» Work to be completed:
Your answer should be one number: the count of lines below that contain "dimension".

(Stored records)
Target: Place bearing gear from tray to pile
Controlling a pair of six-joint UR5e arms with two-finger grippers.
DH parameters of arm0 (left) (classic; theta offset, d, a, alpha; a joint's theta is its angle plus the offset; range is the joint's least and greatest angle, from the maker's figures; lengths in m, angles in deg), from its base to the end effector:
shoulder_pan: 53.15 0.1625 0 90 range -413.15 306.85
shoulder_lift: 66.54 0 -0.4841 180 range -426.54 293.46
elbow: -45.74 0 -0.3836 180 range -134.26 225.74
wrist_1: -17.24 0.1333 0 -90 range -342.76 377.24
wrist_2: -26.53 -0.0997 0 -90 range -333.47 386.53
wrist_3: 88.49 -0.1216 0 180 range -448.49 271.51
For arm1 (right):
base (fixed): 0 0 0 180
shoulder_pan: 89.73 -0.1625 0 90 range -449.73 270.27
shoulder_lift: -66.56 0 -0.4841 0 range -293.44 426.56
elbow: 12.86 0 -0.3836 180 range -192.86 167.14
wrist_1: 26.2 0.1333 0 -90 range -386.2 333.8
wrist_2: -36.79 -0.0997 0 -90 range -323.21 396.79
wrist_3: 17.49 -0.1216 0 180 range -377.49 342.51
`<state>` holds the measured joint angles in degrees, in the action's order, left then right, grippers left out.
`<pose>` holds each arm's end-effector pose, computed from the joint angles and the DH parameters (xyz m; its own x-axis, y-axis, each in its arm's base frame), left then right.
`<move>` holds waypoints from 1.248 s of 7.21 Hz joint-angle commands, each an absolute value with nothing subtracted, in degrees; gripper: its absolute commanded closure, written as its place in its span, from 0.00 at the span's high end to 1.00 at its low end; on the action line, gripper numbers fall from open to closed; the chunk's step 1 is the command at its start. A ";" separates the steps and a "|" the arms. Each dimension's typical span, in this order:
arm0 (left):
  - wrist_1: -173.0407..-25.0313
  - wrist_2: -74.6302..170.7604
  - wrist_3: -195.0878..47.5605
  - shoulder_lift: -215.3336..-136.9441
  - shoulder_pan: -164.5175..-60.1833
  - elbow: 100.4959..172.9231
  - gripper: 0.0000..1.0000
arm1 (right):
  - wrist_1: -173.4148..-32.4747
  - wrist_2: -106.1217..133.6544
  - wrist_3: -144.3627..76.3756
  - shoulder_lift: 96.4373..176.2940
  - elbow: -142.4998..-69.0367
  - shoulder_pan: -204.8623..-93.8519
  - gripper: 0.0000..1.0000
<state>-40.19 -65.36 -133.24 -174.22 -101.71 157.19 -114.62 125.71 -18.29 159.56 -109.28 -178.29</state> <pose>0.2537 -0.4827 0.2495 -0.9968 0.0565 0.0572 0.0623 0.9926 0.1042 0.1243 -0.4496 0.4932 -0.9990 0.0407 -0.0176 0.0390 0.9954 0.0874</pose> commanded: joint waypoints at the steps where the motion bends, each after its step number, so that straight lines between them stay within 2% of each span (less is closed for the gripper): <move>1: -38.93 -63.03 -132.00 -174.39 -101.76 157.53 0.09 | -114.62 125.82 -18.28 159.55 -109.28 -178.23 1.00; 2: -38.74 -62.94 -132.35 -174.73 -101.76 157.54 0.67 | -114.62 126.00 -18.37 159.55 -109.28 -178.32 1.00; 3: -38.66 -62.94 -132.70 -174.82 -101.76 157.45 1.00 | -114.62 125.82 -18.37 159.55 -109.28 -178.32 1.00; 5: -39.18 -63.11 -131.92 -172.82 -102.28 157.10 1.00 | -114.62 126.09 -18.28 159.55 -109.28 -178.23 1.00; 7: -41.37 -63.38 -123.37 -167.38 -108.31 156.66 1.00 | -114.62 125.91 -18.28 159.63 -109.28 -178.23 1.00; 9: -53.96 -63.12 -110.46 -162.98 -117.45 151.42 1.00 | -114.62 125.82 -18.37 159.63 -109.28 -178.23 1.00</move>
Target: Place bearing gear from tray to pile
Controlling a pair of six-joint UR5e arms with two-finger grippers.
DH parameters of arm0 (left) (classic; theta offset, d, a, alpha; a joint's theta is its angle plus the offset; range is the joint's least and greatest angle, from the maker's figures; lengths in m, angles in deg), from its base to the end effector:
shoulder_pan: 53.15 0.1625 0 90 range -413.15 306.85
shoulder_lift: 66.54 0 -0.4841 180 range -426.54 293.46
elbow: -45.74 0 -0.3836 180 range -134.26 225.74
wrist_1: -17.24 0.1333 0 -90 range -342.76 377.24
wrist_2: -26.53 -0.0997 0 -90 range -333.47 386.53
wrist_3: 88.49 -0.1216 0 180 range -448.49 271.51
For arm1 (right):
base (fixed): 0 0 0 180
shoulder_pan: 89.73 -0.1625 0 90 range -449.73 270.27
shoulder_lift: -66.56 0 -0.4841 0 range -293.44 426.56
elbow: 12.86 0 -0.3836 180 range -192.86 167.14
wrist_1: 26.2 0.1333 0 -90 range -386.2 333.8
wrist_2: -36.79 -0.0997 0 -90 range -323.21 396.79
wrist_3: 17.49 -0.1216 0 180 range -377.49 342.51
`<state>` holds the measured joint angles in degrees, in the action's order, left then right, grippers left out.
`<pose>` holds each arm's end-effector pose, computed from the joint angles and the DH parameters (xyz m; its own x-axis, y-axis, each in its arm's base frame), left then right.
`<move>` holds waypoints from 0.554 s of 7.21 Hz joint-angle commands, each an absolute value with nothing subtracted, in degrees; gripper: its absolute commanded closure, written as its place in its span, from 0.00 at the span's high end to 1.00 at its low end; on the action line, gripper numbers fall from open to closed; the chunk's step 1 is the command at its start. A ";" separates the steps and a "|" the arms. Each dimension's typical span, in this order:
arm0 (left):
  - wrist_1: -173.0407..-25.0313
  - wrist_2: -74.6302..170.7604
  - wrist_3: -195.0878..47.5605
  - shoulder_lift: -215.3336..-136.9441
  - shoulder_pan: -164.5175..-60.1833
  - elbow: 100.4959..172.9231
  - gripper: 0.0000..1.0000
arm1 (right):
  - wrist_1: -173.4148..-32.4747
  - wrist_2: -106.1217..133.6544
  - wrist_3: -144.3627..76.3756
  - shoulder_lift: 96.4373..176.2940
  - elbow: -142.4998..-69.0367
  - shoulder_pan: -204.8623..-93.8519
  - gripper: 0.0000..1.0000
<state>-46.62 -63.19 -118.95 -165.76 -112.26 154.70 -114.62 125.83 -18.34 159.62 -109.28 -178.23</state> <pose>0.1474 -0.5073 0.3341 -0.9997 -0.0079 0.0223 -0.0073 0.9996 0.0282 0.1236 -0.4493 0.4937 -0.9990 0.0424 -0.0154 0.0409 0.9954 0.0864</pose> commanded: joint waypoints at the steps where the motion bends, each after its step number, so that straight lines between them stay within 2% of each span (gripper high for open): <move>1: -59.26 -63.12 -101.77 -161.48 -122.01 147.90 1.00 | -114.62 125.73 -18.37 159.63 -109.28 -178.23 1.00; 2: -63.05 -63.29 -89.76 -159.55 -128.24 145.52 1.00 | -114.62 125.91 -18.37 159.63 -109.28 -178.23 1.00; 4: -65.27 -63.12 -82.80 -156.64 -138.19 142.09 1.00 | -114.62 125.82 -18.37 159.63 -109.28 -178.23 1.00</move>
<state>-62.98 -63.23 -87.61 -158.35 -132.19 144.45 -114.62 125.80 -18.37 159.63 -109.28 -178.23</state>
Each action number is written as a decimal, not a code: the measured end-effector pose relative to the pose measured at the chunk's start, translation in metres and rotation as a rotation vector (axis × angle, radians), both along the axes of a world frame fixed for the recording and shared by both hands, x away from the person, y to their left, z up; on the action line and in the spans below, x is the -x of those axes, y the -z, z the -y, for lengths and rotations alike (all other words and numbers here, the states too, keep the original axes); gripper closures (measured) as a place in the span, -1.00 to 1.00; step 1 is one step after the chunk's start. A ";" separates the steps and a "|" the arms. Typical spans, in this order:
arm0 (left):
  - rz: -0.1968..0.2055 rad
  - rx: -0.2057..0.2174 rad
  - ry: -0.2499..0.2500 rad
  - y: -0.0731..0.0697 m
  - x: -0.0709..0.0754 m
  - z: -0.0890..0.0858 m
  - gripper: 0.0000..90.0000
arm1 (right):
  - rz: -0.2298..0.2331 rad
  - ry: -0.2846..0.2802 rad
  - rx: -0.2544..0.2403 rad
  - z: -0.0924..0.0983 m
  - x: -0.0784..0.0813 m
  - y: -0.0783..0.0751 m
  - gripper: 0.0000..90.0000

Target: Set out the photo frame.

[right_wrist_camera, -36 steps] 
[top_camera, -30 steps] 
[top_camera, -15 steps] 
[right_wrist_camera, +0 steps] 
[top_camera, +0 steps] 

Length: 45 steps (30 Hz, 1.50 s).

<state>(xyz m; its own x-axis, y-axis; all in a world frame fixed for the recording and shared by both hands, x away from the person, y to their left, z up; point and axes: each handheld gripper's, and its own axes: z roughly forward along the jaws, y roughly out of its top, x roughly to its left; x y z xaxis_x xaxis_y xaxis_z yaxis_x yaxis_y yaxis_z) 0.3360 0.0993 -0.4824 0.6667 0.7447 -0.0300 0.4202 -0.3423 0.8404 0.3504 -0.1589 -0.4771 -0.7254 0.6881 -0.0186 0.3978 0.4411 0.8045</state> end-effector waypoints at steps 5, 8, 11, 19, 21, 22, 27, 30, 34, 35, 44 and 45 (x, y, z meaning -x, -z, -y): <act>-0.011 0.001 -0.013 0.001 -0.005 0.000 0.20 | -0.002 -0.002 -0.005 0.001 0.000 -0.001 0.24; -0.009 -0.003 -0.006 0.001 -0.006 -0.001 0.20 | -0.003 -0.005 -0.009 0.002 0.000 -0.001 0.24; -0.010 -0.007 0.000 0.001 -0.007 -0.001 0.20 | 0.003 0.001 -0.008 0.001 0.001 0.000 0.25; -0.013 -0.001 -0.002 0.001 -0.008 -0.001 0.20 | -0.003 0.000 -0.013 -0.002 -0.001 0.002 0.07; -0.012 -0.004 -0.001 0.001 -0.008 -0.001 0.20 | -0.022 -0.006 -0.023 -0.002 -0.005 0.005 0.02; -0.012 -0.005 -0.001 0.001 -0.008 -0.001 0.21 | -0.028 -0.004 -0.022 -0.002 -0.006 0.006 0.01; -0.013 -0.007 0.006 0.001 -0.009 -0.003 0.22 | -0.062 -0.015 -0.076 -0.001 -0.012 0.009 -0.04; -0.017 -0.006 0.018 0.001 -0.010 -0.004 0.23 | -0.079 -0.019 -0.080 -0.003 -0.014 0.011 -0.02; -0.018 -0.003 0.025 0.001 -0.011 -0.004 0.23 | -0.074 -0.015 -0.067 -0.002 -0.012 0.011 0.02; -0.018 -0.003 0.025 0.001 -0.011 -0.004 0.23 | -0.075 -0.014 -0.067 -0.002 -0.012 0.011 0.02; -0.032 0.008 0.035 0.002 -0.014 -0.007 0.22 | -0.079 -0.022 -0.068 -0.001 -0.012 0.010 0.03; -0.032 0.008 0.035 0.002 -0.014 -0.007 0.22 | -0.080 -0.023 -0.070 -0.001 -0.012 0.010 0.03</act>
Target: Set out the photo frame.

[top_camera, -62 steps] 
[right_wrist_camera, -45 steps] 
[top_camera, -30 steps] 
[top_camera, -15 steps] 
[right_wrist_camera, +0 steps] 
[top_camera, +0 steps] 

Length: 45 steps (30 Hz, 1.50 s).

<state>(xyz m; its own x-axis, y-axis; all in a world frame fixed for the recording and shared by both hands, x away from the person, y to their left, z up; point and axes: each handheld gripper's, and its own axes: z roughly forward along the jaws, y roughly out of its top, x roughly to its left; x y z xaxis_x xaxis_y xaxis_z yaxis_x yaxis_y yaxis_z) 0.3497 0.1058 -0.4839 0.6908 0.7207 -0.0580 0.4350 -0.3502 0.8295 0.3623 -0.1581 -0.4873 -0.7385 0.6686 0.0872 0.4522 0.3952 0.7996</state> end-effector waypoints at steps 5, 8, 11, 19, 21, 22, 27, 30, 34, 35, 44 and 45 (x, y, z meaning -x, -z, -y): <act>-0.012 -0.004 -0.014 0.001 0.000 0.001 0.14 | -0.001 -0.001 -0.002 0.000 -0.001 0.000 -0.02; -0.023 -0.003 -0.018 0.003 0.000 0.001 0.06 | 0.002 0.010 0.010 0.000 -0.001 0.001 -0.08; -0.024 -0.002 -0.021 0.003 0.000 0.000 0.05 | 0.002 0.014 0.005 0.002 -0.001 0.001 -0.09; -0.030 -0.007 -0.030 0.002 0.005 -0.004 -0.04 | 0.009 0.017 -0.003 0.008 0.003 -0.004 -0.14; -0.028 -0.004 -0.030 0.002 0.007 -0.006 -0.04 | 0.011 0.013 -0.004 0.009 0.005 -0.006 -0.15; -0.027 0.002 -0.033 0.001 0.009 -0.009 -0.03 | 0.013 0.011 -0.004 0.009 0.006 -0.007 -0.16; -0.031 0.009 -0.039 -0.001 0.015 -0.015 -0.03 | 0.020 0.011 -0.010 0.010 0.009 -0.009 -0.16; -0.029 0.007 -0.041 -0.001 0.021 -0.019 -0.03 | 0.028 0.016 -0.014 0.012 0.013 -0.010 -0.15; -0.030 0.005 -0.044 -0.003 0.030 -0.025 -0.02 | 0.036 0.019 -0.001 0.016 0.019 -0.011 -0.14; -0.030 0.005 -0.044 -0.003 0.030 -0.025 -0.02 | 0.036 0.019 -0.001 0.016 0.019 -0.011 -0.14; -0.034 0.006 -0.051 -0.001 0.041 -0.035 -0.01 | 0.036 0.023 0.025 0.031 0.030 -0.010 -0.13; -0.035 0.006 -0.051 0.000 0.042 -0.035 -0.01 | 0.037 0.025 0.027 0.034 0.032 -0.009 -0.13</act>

» Exercise solution:
2